• TASK STATEMENT: Below are some entries. Copy each line in them that holds "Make".

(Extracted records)
BEGIN

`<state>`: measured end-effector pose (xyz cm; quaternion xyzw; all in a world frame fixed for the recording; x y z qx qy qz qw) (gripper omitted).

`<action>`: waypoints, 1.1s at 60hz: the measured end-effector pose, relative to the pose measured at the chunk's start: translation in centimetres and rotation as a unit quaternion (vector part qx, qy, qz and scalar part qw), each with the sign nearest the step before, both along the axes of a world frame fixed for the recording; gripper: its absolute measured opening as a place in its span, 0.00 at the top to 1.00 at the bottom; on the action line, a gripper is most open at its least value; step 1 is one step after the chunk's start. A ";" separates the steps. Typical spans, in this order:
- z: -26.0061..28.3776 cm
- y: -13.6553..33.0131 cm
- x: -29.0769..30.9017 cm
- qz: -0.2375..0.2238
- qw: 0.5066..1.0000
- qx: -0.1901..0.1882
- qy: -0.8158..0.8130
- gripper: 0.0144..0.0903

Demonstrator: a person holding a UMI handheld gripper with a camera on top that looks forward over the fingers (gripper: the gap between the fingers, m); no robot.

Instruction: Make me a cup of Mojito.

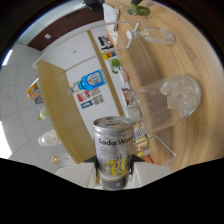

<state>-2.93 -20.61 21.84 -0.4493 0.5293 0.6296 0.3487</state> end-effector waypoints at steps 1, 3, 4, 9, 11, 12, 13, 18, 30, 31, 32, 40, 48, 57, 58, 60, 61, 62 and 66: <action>0.0 0.1 0.1 -0.002 1.000 0.000 0.012 0.52; 0.0 0.1 0.1 -0.004 0.999 0.000 0.034 0.53; 0.1 0.1 0.2 -0.005 0.999 0.001 0.045 0.53; 0.5 0.0 0.3 -0.005 0.998 0.004 0.069 0.53; 0.7 0.0 0.2 -0.001 0.997 0.007 0.076 0.53; 0.8 0.0 0.2 0.000 0.997 0.008 0.076 0.53; 0.8 0.0 0.1 0.001 0.997 0.009 0.074 0.53; 0.9 0.2 -0.1 0.005 0.998 0.011 0.060 0.53; 1.8 0.0 -0.3 0.005 0.996 0.011 -0.085 0.53; 1.9 0.0 -0.3 0.004 0.993 0.011 -0.115 0.53; 1.9 0.0 -0.3 0.003 0.989 0.011 -0.148 0.53; 3.4 -0.2 0.0 -0.016 0.909 0.028 -0.415 0.52; 5.2 0.0 -0.7 -0.027 0.812 0.059 -0.580 0.52; 4.0 0.5 -2.1 -0.029 0.720 0.064 -0.691 0.52; 3.5 0.6 -2.2 -0.028 0.711 0.062 -0.700 0.52; 2.5 0.7 -2.4 -0.023 0.693 0.057 -0.718 0.52; 2.0 0.8 -2.6 -0.020 0.684 0.056 -0.727 0.52; 1.4 0.9 -2.8 -0.016 0.676 0.054 -0.735 0.52; -1.3 1.2 -3.6 0.001 0.650 0.047 -0.759 0.52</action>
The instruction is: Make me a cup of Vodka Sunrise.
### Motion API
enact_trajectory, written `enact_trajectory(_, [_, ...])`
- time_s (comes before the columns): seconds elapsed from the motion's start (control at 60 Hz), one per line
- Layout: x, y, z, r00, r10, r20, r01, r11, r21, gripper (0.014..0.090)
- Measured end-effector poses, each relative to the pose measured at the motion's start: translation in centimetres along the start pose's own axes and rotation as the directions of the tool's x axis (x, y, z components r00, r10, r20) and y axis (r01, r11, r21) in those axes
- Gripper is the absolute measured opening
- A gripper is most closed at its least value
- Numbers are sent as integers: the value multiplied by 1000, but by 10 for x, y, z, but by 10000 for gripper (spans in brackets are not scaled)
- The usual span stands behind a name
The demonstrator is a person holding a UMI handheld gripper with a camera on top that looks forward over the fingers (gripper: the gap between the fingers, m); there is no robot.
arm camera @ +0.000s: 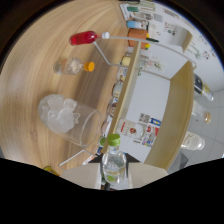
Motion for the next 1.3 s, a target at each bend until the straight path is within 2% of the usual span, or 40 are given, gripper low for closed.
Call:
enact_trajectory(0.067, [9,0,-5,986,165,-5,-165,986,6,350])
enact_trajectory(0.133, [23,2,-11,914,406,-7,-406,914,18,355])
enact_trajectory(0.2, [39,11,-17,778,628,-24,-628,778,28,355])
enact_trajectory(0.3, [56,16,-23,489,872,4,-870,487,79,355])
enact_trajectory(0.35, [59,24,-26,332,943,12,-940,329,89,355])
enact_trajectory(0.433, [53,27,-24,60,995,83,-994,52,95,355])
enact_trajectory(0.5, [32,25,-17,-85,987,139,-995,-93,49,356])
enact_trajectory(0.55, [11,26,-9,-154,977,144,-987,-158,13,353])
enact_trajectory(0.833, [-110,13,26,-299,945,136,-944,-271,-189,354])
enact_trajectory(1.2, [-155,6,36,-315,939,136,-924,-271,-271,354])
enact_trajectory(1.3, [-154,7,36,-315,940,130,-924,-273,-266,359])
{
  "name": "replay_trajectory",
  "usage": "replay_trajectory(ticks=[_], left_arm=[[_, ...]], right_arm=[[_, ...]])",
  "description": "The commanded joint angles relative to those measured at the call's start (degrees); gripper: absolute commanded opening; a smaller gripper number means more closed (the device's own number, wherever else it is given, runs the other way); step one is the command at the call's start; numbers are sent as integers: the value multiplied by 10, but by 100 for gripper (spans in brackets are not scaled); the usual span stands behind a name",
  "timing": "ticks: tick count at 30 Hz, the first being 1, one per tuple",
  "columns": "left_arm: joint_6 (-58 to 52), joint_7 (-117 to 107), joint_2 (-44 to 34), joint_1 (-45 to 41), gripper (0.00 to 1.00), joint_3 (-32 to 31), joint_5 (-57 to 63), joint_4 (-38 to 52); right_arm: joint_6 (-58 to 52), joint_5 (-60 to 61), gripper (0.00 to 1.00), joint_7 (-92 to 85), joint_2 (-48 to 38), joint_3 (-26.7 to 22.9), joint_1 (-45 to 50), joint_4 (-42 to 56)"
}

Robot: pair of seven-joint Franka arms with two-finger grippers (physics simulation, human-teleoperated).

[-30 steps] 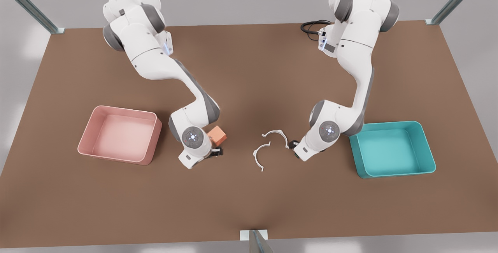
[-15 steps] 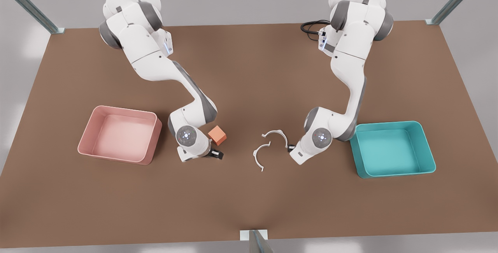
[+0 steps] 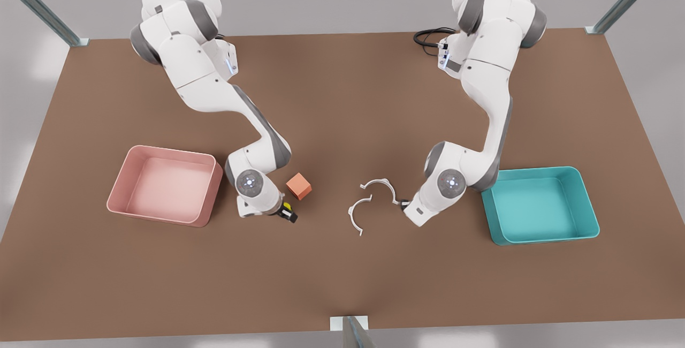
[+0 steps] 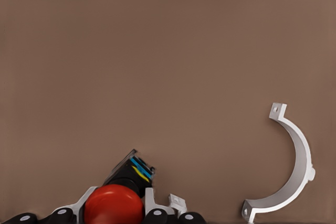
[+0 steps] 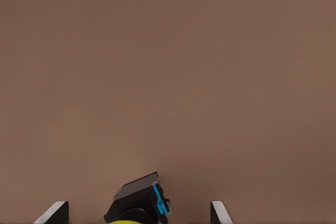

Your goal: Place the red button in the blue storage box with the left arm, and place the yellow button in the pink storage box with the right arm

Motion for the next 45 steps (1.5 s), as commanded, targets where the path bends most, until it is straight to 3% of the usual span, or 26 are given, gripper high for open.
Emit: replay_trajectory(ticks=[1,6,9,12,14,15,16,17,18,19,23,26,32,35,42,45], left_arm=[[-55,34,-30,24,49,1,-3,1],[-144,313,-78,163,49,1,-3,1],[-154,547,-79,239,49,21,79,1],[-138,636,-64,282,49,21,75,1],[-138,642,-44,292,49,21,74,0],[-138,643,-27,290,52,21,74,0],[-138,642,-15,288,66,19,74,0],[-138,640,-12,287,100,19,74,0],[-138,635,-12,290,100,19,71,0],[-141,635,-14,298,100,21,-14,1],[-153,537,-40,286,100,17,-29,23],[-175,401,-107,280,100,-14,-44,24],[-263,216,-310,187,100,-2,24,18],[-307,121,-353,150,100,4,34,7],[-360,127,-344,137,100,-1,37,23],[-360,127,-341,137,100,-1,35,22]], right_arm=[[11,-6,100,70,2,0,1,0],[9,-22,100,73,13,5,19,-6],[10,-32,100,71,19,5,15,-8],[11,-35,100,71,21,5,14,-8],[18,-35,90,71,24,5,14,-8],[18,-35,90,71,24,5,14,-8],[19,-36,90,71,24,5,13,-7],[19,-44,90,71,24,5,13,-7],[19,-44,87,71,24,5,13,-7],[19,-44,87,71,24,5,12,-6],[30,-46,87,63,23,4,11,-2],[32,-46,72,63,23,4,11,-2],[32,-46,45,62,23,4,10,-2],[31,-46,45,56,15,5,8,1],[-36,-46,45,-96,-77,5,-44,-5],[-62,-46,45,-165,-139,6,-84,-59]])
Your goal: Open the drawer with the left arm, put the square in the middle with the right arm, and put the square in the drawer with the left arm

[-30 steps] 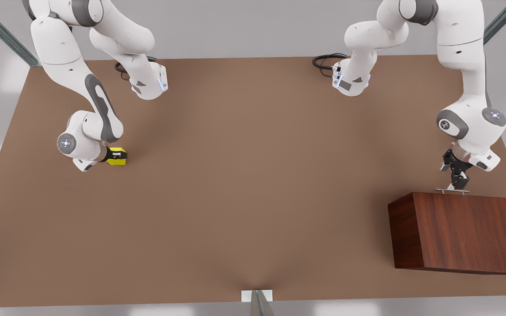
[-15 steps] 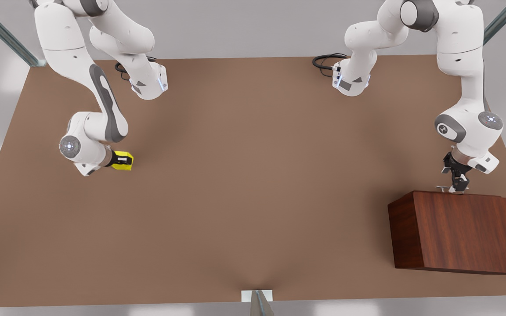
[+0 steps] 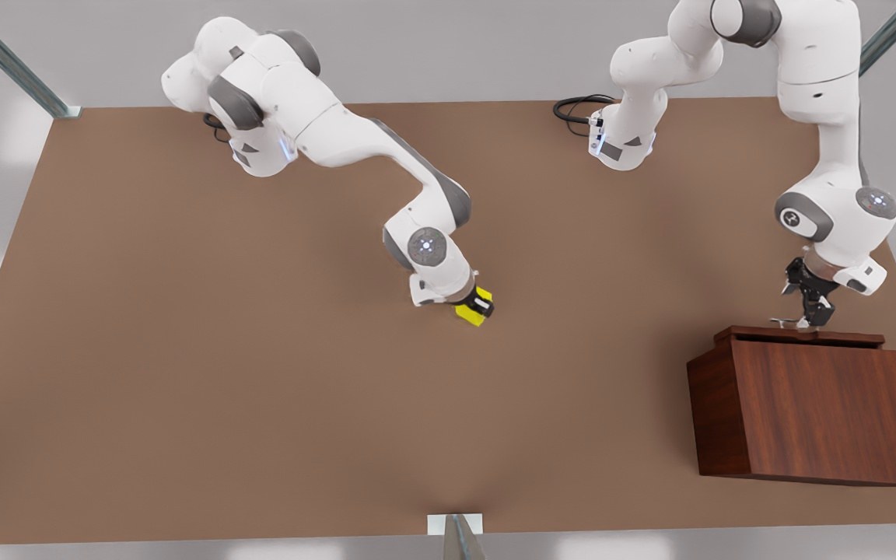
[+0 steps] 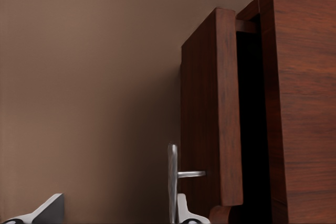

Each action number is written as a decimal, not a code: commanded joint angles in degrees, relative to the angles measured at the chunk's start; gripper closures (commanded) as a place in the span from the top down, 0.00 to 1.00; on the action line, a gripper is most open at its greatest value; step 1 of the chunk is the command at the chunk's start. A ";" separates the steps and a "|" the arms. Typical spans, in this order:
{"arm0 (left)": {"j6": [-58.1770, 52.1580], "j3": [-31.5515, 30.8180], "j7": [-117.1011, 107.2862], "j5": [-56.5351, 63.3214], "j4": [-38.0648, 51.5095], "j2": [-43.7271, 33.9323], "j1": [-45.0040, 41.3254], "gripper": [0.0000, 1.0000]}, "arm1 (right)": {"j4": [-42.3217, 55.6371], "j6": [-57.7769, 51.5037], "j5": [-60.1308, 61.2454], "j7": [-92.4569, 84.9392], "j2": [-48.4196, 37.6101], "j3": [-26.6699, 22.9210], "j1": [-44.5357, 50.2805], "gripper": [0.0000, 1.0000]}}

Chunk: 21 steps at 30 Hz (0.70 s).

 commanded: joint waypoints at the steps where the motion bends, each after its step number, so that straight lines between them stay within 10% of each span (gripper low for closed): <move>1: -0.35 0.11 0.00 -0.15 -0.37 -0.17 0.03 1.00 | 1.67 0.08 -0.04 1.64 1.55 -0.08 0.21 0.68; 4: -1.23 0.46 0.00 -0.15 -1.95 -1.75 -0.06 1.00 | 4.05 5.27 -0.21 8.77 6.56 0.36 2.58 0.74; 6: -1.23 1.25 -0.09 -0.15 -4.41 -3.77 -0.06 1.00 | 4.31 5.44 -0.13 11.40 6.65 0.36 2.85 1.00; 14: -4.92 4.06 0.44 -0.06 -10.39 -9.84 -0.14 1.00 | -2.10 -3.42 -0.39 10.09 -7.49 -1.22 2.15 1.00; 17: -8.60 6.34 0.53 0.20 -11.27 -14.05 -0.23 1.00 | -22.21 -7.83 -1.00 -26.07 -25.93 -1.22 -11.55 1.00; 21: -24.40 6.70 0.17 7.21 -2.77 -18.72 -3.56 1.00 | -20.48 -32.94 -6.87 -71.97 -36.85 -8.15 -35.65 1.00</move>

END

• SOLUTION TO THE EXERCISE:
Instruction: Make me a cup of Mojito.
The instruction is: Make me a cup of Vodka Sunrise.

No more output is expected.